[Date Prev][Date Next][Thread Prev][Thread Next][Date Index][Thread Index]
Re: [bug-libunistring] feature request: unicode version
From: |
Roger Crew |
Subject: |
Re: [bug-libunistring] feature request: unicode version |
Date: |
Mon, 21 Aug 2023 19:14:03 -0700 |
I wrote:
> > it would be nice if there were a way to determine the Unicode
> > version supported, say, if <unistring/version.h> also had
> >
> > extern const int _libunistring_unicode_version
Bruno Haible replies:
> How would this be useful?
>
> I mean, Unicode is an evolving standard, and libunistring
> (installed as a shared library) can be upgraded to the next
> version any time. That is, the behaviour of specific functions
> may slightly change as a new Unicode version is enabled.
That's the point.
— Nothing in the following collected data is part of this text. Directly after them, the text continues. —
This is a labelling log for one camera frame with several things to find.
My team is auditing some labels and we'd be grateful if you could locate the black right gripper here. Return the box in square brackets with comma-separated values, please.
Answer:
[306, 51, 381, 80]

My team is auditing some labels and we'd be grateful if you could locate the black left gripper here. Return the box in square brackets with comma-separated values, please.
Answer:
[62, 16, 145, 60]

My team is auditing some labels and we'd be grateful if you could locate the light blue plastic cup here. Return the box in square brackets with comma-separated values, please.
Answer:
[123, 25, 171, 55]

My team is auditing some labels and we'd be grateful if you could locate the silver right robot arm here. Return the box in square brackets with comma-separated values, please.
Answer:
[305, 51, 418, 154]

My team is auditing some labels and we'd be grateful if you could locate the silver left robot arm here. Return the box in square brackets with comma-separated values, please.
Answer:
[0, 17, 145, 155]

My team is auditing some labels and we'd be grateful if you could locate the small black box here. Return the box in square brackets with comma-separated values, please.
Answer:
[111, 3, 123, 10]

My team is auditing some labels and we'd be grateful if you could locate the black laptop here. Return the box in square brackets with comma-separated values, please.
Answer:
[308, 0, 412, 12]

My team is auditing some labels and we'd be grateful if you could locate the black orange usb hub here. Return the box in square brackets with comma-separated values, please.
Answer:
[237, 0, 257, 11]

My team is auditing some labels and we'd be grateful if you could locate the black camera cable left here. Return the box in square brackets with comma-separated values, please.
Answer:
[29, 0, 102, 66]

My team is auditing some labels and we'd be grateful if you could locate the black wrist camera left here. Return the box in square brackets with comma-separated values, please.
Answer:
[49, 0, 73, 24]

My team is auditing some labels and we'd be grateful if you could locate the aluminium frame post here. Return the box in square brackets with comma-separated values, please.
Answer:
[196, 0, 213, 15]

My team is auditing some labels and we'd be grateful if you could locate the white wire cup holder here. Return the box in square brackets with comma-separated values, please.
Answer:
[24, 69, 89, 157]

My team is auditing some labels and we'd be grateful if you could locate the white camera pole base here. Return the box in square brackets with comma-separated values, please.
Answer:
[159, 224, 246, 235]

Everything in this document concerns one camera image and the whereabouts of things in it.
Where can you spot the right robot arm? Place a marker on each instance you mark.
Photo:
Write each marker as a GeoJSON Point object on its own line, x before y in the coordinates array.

One never knows quite what one is linking to
and this would be an easy way to find out.
E.g., a client may care about there being support for some particular
block of obscure traditional Chinese characters or some set of
emojis/whatever that didn't go in until Unicode 13. Or if I'm
depending on some character functionality that wasn't fully settled
until Unicode 12 and my stuff needs to work for people whose hosting
providers are still stuck on Debian 11 (= libunistring 0.9.10 =
Unicode 9) and so I need to know whether to invoke my workaround, or
at least be able to warn them they should upgrade.
And while this can be inferred (sort of) from the libunistring
version, you don't actually publish a correspondence (*)
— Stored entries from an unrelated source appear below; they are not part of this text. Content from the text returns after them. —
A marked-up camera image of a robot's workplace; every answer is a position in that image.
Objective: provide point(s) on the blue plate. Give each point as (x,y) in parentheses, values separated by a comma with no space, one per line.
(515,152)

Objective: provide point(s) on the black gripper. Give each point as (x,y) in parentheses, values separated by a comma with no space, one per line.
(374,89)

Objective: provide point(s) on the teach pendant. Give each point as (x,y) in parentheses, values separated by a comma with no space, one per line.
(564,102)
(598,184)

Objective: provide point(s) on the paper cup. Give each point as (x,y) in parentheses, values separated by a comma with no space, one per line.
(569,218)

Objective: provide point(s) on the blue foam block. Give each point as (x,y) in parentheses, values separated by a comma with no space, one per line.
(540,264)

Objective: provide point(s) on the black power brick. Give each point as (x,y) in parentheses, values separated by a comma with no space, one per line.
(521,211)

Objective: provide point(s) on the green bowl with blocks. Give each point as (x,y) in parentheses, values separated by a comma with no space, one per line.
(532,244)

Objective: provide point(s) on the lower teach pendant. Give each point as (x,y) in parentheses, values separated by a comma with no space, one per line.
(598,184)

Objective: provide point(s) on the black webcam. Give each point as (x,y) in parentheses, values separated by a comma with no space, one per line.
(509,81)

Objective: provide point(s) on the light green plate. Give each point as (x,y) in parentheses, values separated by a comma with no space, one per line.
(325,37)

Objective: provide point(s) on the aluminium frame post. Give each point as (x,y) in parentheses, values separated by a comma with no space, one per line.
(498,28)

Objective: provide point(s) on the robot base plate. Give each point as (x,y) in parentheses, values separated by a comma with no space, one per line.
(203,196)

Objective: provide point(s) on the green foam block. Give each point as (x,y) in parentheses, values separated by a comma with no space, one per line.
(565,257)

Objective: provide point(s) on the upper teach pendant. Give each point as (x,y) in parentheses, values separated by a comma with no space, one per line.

... i.e., yes, you *have* mentioned at least *some* of the Unicode db
updates in the ChangeLog (thanks), and I can hope that you'll continue
to do so, but there isn't really a contract there, i.e., the way there
would be with an actual API var/function.
With libicu, I can just do
UVersionInfo uver;
u_getUnicodeVersion(uver);
if (uver[0] < 12) {
/* work around whatever was broken with
HANGUL CHOSEONG CEONGCHIEUMSSANGCIEUC (**)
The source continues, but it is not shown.